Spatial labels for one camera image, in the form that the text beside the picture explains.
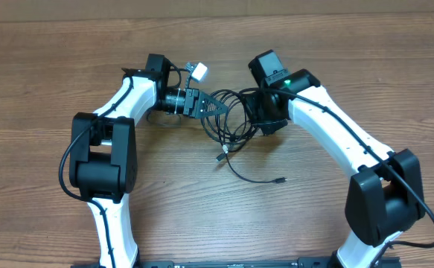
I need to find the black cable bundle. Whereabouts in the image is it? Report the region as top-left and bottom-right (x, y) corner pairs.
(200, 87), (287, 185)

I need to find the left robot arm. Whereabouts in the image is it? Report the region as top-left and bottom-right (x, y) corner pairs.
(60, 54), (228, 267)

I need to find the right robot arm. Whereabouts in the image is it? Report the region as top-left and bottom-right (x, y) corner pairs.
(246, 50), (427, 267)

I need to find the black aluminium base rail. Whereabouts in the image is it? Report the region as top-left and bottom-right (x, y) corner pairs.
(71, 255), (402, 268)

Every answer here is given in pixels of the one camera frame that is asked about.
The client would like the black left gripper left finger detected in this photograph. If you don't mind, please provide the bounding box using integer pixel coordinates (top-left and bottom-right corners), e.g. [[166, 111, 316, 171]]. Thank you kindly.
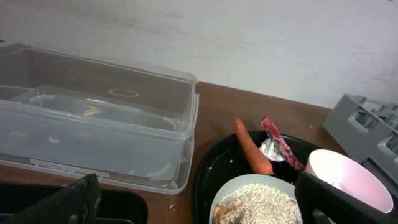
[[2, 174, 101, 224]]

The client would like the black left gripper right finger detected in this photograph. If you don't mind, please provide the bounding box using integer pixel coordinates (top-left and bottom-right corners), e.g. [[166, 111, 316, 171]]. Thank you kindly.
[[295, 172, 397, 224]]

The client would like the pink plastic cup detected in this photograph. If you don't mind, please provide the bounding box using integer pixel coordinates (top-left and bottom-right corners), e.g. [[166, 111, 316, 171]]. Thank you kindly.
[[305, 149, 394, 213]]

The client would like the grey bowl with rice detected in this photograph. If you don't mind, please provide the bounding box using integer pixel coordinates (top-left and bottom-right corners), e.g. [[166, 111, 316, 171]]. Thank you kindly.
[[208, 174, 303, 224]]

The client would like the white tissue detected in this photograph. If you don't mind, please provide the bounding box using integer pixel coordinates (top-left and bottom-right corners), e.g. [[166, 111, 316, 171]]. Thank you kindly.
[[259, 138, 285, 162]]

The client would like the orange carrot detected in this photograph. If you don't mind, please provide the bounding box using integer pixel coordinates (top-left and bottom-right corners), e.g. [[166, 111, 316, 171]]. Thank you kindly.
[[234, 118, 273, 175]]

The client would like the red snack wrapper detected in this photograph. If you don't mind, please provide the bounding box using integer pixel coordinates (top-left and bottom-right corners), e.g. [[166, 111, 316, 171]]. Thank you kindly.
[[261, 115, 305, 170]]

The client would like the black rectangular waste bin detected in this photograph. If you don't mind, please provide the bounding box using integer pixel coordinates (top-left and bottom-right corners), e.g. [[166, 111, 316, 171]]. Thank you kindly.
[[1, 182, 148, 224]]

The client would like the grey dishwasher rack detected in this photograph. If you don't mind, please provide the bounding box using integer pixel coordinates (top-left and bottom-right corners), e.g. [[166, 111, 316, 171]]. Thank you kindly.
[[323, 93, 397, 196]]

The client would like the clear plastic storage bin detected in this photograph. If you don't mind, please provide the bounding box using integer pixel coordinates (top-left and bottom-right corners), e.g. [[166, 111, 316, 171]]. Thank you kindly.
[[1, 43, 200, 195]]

WHAT THE TASK ASKS
For each line above that carries the word "camera", copy it out.

WRITTEN RESPONSE
Spatial labels for one camera image, in the form that the text beside the picture explains.
Every answer here is given in pixels of the one camera frame that is asked about.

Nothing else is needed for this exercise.